Business News

KBC, Santander near Polish Kredyt Bank deal - sources

WARSAW (Reuters) - Belgian bancassurance group KBC KBC.BR is close to finalising long-running discussions to sell Polish lender Kredyt Bank BKRE.WA to Spain's Banco Santander SAN.MC just after completing the sale of its Polish insurance unit, sources said.

A woman walks past the logo of Belgian banking and insurance group KBC in Leuven September 21, 2011. REUTERS/Francois Lenoir

KBC, which owns 80 percent in Kredyt Bank, has been reported to be in talks with Santander, the European Union’s largest lender, for several months as part of a series of spinoffs required by European Union regulators.

“The groups have intensified talks recently and are closing in on the sale,” a source with knowledge of the matter said.

Another source confirmed that the pace of talks has picked up.

“Santander has polished up its offer and I would not be surprised if it were clinched within days,” the person said.
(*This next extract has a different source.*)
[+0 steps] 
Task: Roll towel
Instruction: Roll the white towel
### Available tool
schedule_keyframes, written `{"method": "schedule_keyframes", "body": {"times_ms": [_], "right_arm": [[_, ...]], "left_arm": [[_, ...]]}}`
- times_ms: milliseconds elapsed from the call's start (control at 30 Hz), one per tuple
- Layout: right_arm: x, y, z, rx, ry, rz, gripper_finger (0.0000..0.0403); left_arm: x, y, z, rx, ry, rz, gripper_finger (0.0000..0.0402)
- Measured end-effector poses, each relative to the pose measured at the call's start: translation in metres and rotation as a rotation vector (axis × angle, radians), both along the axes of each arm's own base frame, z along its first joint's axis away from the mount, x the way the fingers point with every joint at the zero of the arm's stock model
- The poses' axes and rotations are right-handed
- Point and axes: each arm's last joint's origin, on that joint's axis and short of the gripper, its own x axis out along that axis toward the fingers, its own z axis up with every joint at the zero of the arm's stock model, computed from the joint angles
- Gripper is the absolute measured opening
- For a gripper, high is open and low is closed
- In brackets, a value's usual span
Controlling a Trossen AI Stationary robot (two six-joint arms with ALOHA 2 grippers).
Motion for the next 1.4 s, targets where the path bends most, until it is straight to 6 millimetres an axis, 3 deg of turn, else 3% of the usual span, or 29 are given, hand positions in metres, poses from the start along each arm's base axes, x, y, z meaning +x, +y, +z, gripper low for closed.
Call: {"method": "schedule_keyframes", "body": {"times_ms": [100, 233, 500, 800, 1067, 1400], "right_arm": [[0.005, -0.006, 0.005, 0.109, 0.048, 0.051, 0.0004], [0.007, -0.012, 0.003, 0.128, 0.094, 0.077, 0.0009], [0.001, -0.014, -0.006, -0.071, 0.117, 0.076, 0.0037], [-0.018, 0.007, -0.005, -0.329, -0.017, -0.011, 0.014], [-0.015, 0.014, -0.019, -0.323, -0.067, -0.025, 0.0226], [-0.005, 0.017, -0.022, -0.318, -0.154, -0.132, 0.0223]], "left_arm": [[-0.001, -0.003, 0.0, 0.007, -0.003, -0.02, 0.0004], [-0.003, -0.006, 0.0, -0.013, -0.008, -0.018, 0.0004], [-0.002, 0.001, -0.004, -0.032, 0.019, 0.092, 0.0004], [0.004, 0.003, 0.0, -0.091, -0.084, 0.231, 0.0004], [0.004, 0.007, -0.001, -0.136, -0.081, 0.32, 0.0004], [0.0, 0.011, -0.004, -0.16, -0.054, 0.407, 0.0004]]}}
KBC and Santander declined to comment.

Santander’s Chairman Emilio Botin said last week “There have been conversations with a bank in Poland,” but did not elaborate.
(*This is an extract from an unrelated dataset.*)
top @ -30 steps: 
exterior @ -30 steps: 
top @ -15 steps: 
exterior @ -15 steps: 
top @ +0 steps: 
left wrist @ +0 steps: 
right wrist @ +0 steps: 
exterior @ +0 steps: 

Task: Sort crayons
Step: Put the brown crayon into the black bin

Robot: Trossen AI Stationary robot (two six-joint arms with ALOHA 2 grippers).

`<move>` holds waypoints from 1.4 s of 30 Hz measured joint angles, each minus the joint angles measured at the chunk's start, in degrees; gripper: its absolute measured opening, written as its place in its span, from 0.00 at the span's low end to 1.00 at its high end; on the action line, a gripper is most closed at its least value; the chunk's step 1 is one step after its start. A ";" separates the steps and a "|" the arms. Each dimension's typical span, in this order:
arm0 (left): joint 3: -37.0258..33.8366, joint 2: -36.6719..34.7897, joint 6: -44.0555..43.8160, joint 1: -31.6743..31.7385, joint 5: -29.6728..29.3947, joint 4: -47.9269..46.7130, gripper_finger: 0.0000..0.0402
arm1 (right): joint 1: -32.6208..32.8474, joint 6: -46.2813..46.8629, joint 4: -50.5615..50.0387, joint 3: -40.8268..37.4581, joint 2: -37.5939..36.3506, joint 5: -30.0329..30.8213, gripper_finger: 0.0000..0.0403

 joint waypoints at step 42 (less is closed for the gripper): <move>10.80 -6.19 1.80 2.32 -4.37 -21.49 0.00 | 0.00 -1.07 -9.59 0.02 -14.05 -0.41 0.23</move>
KBC and Kredyt Bank, which has a market capitalisation of 3.26 billion zlotys (655.73 million pounds), will publish their fourth-quarter results on Thursday.
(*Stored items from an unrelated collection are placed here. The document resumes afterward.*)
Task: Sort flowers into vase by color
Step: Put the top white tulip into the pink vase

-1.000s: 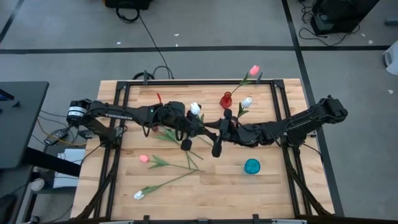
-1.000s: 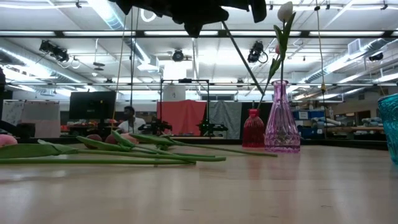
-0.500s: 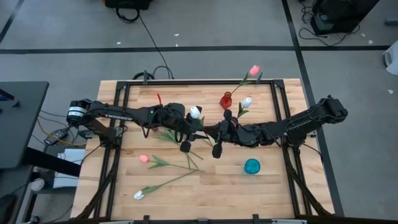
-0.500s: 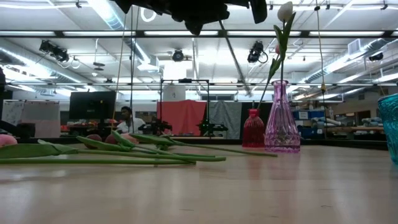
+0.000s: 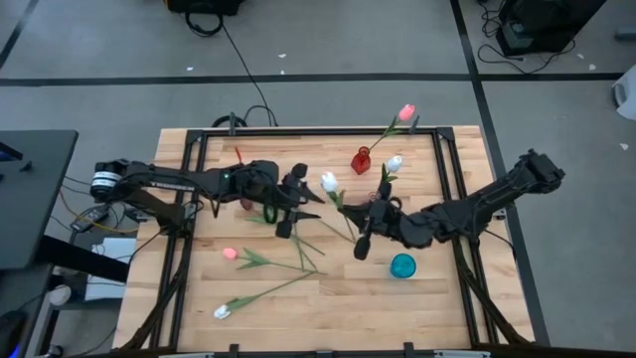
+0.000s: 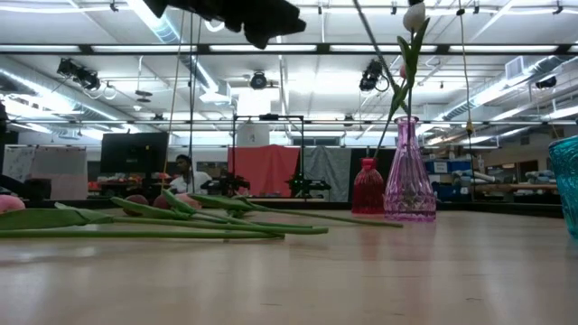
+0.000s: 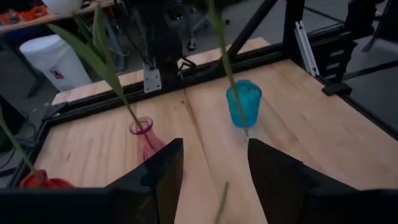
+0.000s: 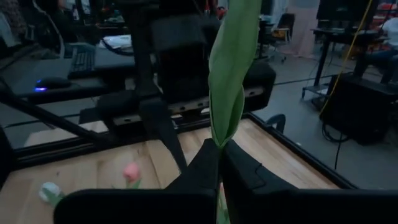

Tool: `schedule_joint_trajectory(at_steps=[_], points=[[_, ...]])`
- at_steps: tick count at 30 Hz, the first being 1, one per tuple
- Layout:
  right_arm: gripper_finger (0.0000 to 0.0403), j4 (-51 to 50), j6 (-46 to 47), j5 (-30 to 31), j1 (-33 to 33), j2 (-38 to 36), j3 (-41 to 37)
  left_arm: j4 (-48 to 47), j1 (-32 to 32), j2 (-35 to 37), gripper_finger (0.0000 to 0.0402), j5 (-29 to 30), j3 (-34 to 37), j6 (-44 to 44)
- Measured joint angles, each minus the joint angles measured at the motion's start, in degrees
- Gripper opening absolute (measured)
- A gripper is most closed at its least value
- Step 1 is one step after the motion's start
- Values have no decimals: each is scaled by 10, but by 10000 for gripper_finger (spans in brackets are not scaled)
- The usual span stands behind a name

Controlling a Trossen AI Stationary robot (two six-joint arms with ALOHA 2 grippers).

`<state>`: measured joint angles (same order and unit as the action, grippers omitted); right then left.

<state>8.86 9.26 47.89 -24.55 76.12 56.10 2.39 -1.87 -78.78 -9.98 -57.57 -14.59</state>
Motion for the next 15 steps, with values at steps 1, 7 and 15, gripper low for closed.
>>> schedule_joint_trajectory(at_steps=[1, 7, 15], points=[[16, -9, 0, 10, -8, -6, 0, 1, 0, 3, 185, 3, 7, 1], [16, -32, -33, 105, -53, -53, 0, -4, 3, 6, 186, 3, 52, 29], [16, -12, -129, 224, -129, -100, -20, 115, 12, 5, 186, -1, 134, 66]])
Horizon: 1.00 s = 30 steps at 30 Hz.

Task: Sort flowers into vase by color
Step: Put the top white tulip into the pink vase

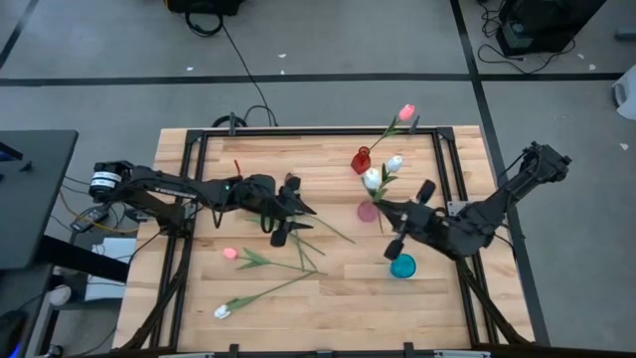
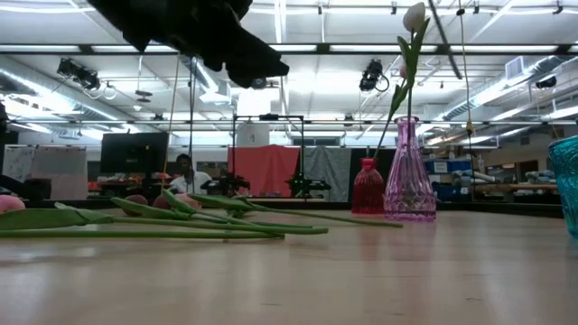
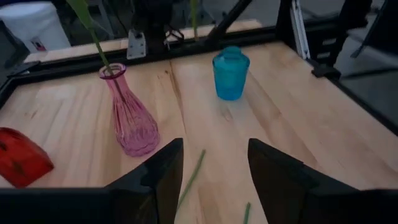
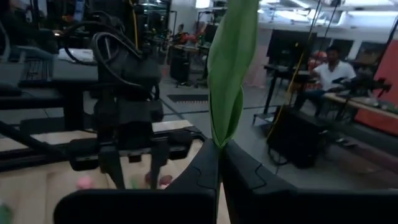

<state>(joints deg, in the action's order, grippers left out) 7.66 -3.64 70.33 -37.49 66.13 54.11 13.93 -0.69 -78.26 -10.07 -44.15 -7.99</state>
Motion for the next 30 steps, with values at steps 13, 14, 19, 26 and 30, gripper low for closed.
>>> schedule_joint_trajectory(at_steps=[13, 14, 19, 26, 30], points=[[16, 527, -335, -192, 51, -28, -205, 141, 0, 0, 186, 13, 77, 39], [16, 542, -344, -192, 55, -26, -213, 141, 0, 0, 186, 14, 77, 39], [16, 549, -384, -179, 61, -25, -222, 140, 0, 0, 186, 15, 77, 39], [16, 545, -414, -175, 66, -25, -222, 141, 0, 0, 186, 15, 77, 39], [16, 522, -413, -174, 76, -25, -222, 141, 0, 0, 186, 15, 77, 40]])
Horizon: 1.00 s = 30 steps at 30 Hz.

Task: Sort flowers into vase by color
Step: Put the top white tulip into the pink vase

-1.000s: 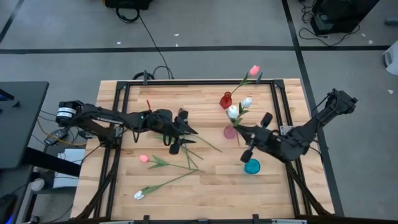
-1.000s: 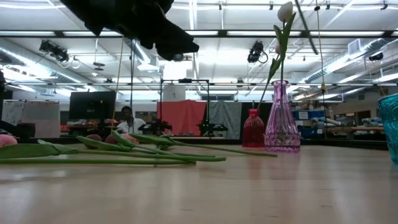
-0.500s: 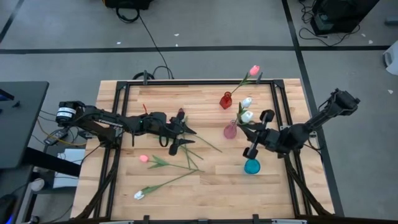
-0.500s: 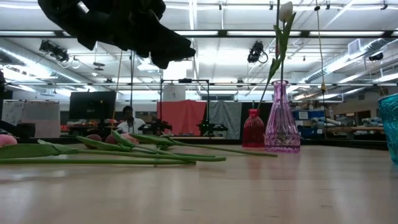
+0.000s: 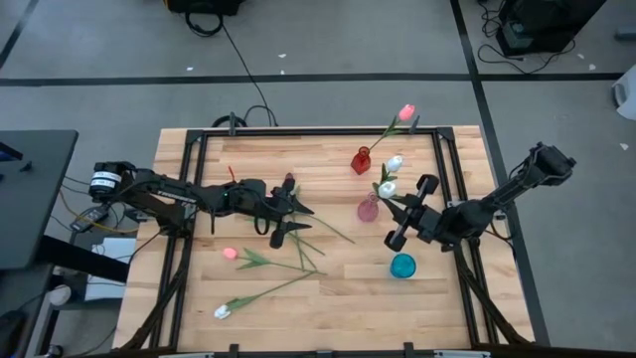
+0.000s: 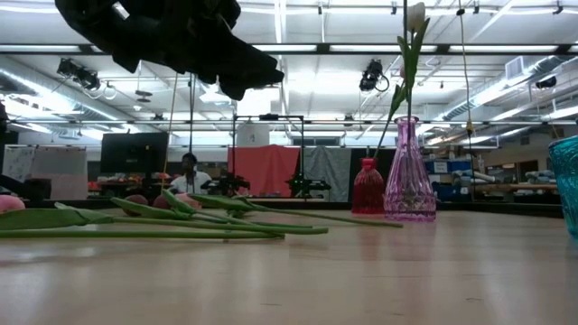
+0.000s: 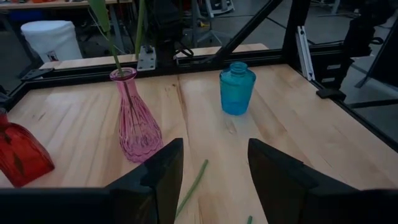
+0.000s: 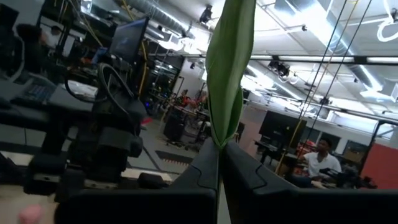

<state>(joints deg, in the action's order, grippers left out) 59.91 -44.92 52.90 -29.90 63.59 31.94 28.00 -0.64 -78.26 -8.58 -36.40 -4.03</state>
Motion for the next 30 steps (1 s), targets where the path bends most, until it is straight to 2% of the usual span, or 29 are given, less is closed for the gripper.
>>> schedule_joint_trajectory(at_steps=[11, 15, 18, 22, 24, 30], points=[[16, -6, 42, 2, 40, 0, -38, 0, 0, 0, 186, 4, 0, 0], [18, -5, 80, 31, 42, 0, -53, -4, 0, 0, 186, 4, 0, 6], [27, -9, 111, 89, 38, 0, -66, -19, 0, 0, 186, 4, 0, 32], [57, -12, 161, 252, 20, 0, -68, -52, -5, 0, 186, 4, 0, 48], [75, -12, 165, 308, 4, 0, -68, -58, -7, 0, 186, 4, 0, 47], [112, -13, 169, 298, -44, 0, -68, -67, -12, 0, 186, 4, 0, 46]])
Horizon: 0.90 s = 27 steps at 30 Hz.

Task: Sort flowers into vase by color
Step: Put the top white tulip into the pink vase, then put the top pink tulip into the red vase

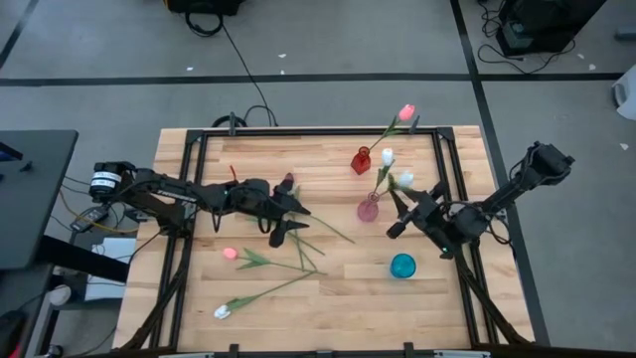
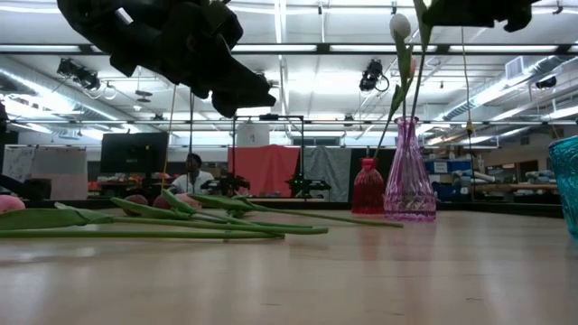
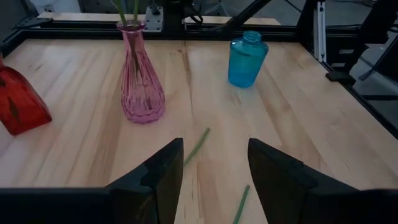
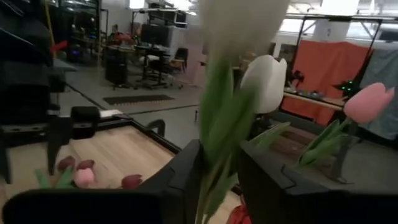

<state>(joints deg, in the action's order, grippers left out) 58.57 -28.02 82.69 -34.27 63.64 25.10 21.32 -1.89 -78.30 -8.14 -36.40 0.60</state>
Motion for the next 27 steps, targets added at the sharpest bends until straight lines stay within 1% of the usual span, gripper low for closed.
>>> schedule_joint_trajectory(at_steps=[2, 8, 12, 14, 15, 20, 24, 26, 27], points=[[121, 0, 9, 15, -7, 0, 0, 2, 0, 0, 186, 0, 0, 0], [159, 2, 25, 30, -21, 0, 0, -12, 0, 1, 186, -5, -10, -1], [183, 30, 1, 71, -59, 0, 5, -116, 0, 24, 186, -3, -44, -15], [191, 41, -15, 73, -79, -1, 10, -183, 0, 31, 186, 4, -59, -29], [194, 50, -24, 73, -86, -1, 13, -200, 0, 31, 186, 9, -68, -35], [199, 61, -29, 75, -118, -3, 19, -227, 0, 29, 186, 12, -75, -50], [199, 57, 4, 73, -143, -2, 19, -254, 0, 44, 186, -7, -75, -53], [199, 42, 33, 60, -148, 7, 19, -257, 1, 55, 186, -19, -75, -64], [199, 37, 48, 43, -148, 14, 19, -259, 1, 61, 186, -24, -75, -69]])
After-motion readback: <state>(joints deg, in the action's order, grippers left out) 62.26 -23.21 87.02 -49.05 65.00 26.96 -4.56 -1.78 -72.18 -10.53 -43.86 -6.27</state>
Santander aims to become one of Poland's top three banks after snapping up the country's No. 5 lender, Bank Zachodni WBK BZWB.WA for 15.9 billion zlotys last year.

KBC received 7 billion euros $9.3 billion (5.8 billion pound) in state aid during the 2008-09 financial crisis. Last month it agreed to sell Poland’s No.2 insurer Warta to Germany’s No.3 insurance company Talanx for 770 million euros.

Besides Kredyt Bank, the Belgian group still has to sell its relatively small German business, a diamond bank unit in Antwerp and its operations in Serbia and Russia.

It has already sold its private banking arm to Qatar-backed Precision Group, its British brokerage Peel Hunt, its Asian derivatives operations as well as Belgian insurance and bank units Fidea and Centea.

Proceeds from these sales helped it pay back 500 million euros to the Belgian federal state at the end of 2011.